Das Jahr 2024 begann für Kosovo-Bürger mit freier Visa-Bewegung in den Ländern der Europäischen Union. Die große Anzahl von Reisenden, die im Januar markiert sind, hat Kosovo Unternehmen Angst. Der große Zustrom von Bürgern im Westen wird erwartet, um die Flucht der Belegschaft zu bringen. So ist Arian Vranica der Gesellschaft [...]
Das Jahr 2024 begann für Kosovo-Bürger mit freier Visa-Bewegung in den Ländern der Europäischen Union.
Die große Anzahl von Reisenden, die im Januar markiert sind, hat Kosovo Unternehmen Angst.
Der große Zustrom von Bürgern im Westen wird erwartet, um die Flucht der Belegschaft zu bringen.
Das sagt Aryan Vranica von der Gastronomie.
Der Mangel an Arbeitern wird im Gastronomiebereich beobachtet und der Bausektor in beiden hat vor allem die Arbeiterbewegung, weil alle auf diese offene Tür warten und ausländische Länder besuchen und Beschäftigungsmöglichkeiten in Betracht ziehen. Auch die Erleichterung der Arbeitsabläufe im Schengen” Bereich wurde geschaffen, sagte Vranica.
Vranica sagt, dass Arbeiter nach der freien Pause nicht zurückkehren dürfen.
“Die Arbeiter nehmen auch einen freien und jährlichen Urlaub irgendwo zwischen 10 und 20 Tausend Arbeiterbewegungen, nicht nur im Gastronomiebereich, sondern aus allen Sektoren betrachten die Möglichkeiten, die sie nehmen, sondern konnten nicht in die Situation zurückkehren, dass wir sind”, sagte Vranica Front Online.

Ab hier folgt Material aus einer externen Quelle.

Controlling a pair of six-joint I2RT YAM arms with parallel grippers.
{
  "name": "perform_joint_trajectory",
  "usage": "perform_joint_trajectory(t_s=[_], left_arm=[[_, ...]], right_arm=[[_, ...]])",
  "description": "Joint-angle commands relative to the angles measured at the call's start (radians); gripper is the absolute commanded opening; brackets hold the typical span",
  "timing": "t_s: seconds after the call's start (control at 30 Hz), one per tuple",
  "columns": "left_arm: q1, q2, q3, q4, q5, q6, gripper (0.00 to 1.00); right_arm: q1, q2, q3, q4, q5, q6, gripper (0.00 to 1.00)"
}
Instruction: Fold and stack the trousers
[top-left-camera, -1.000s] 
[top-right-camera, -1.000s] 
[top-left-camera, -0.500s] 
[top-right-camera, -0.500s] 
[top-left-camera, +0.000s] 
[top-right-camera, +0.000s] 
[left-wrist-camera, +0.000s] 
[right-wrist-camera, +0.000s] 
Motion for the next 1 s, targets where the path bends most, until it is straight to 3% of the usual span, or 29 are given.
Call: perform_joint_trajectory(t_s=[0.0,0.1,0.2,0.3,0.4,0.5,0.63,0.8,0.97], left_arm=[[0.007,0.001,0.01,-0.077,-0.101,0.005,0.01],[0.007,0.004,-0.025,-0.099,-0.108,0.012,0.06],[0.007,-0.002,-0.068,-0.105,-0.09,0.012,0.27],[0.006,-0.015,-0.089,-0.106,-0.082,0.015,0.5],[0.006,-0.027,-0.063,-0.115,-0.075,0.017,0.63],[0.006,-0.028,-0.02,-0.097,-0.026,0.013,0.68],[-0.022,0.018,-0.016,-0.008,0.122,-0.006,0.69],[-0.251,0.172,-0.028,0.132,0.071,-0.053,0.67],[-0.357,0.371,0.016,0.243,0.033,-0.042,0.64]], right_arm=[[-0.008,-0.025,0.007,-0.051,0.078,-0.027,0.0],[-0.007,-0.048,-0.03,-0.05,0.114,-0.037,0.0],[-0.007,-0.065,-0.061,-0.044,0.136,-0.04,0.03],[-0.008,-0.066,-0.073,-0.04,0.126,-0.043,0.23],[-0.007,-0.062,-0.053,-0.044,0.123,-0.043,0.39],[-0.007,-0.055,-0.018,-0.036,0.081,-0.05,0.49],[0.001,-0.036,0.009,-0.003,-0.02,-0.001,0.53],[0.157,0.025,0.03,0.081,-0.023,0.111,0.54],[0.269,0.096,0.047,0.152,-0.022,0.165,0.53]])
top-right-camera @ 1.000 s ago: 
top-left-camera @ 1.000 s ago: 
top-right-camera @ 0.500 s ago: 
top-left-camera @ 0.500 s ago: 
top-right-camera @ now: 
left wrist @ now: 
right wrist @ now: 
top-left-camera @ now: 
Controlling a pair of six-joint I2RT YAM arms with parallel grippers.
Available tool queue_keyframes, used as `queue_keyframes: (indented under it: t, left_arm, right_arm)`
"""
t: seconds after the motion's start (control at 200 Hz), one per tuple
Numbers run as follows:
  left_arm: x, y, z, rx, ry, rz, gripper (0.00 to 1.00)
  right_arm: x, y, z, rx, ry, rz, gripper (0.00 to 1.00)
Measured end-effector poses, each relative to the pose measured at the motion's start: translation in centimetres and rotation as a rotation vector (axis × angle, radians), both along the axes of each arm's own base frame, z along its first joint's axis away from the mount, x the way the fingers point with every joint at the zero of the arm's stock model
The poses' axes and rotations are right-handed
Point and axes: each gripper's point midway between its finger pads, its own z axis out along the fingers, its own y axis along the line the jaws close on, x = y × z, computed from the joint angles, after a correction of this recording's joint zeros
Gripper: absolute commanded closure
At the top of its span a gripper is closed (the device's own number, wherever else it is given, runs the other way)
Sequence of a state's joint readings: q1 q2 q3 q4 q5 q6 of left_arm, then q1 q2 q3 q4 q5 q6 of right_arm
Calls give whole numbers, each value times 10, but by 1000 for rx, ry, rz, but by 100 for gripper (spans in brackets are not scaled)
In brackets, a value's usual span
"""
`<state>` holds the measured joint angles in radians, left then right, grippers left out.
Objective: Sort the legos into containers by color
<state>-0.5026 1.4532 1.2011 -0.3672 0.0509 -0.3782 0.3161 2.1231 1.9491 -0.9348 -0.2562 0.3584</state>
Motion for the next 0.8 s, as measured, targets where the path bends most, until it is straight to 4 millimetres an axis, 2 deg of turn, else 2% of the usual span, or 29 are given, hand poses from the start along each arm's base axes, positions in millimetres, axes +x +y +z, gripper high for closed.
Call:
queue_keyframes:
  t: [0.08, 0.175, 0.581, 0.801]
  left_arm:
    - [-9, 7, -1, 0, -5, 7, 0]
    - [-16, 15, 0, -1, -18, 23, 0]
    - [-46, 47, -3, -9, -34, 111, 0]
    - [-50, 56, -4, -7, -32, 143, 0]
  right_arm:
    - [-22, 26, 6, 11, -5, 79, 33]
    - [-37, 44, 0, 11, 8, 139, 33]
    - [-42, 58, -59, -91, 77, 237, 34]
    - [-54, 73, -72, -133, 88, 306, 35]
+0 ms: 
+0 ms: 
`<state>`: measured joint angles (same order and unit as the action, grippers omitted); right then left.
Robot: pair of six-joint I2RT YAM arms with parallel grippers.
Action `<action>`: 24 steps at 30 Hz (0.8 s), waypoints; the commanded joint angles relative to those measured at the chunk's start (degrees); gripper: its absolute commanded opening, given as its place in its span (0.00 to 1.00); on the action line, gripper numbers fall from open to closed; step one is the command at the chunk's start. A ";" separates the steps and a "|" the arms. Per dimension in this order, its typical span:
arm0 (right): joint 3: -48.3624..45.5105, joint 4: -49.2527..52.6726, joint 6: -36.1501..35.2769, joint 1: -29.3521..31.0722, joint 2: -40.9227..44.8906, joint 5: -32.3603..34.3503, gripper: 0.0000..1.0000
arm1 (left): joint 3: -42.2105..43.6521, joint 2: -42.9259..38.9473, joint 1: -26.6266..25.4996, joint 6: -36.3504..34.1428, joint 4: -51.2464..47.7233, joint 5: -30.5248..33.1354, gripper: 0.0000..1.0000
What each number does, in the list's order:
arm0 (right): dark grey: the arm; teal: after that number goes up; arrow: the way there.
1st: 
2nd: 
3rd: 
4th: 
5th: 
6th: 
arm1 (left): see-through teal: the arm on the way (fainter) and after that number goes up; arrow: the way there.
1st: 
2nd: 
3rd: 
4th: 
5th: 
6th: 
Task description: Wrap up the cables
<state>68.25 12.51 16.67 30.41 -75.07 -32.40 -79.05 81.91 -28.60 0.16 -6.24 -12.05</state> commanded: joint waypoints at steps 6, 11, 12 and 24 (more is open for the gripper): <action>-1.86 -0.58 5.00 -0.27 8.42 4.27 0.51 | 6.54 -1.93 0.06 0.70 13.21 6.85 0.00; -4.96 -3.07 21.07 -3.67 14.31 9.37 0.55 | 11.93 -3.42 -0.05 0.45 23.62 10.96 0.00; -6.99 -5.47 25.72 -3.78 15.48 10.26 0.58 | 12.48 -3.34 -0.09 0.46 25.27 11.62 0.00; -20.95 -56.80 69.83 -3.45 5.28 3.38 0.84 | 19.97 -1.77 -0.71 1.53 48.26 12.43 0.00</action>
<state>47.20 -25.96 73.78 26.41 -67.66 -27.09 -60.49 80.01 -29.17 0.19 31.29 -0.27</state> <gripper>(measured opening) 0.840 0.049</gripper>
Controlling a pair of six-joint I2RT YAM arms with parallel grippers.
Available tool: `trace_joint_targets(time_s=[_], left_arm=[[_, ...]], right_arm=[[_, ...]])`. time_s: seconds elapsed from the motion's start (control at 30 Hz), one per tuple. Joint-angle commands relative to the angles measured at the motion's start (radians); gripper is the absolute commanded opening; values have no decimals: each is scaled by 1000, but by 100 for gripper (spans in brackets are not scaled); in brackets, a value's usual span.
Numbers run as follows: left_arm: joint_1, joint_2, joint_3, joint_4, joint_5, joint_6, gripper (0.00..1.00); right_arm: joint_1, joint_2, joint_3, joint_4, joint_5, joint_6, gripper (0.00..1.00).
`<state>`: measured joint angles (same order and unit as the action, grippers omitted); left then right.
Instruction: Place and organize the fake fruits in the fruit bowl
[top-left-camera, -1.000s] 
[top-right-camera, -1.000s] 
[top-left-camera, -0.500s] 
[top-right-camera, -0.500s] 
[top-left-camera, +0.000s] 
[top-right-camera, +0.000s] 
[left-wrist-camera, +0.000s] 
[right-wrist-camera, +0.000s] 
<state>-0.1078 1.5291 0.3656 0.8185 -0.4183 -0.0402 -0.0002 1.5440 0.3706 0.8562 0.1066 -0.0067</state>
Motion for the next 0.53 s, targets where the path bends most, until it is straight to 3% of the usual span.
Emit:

Das durchschnittliche Gehalt in Gastronom beträgt 350 Euro, aber nicht genug im Vergleich zur Inflation.
Vranica hat verlangt, dass die Regierung Unternehmen subventioniert.
“350 Euro ist das durchschnittliche Gehalt, es gibt eine Erhöhung, aber wir müssen beachten, dass die Inflationsrate zu hoch ist, wesentliche Produkte sind teuer, anstatt die Löhne, die angehoben werden, sind nicht genug. Der Staat sollte seine Mechanismen mit dem Arbeitsinspektor, dem Markt, um bestimmte wirtschaftliche Maßnahmen zu ergreifen, um Unternehmen zu unterstützen, nutzen, gibt es keinen Schritt mit einer tatsächlichen Strategie”, sagte Vranica.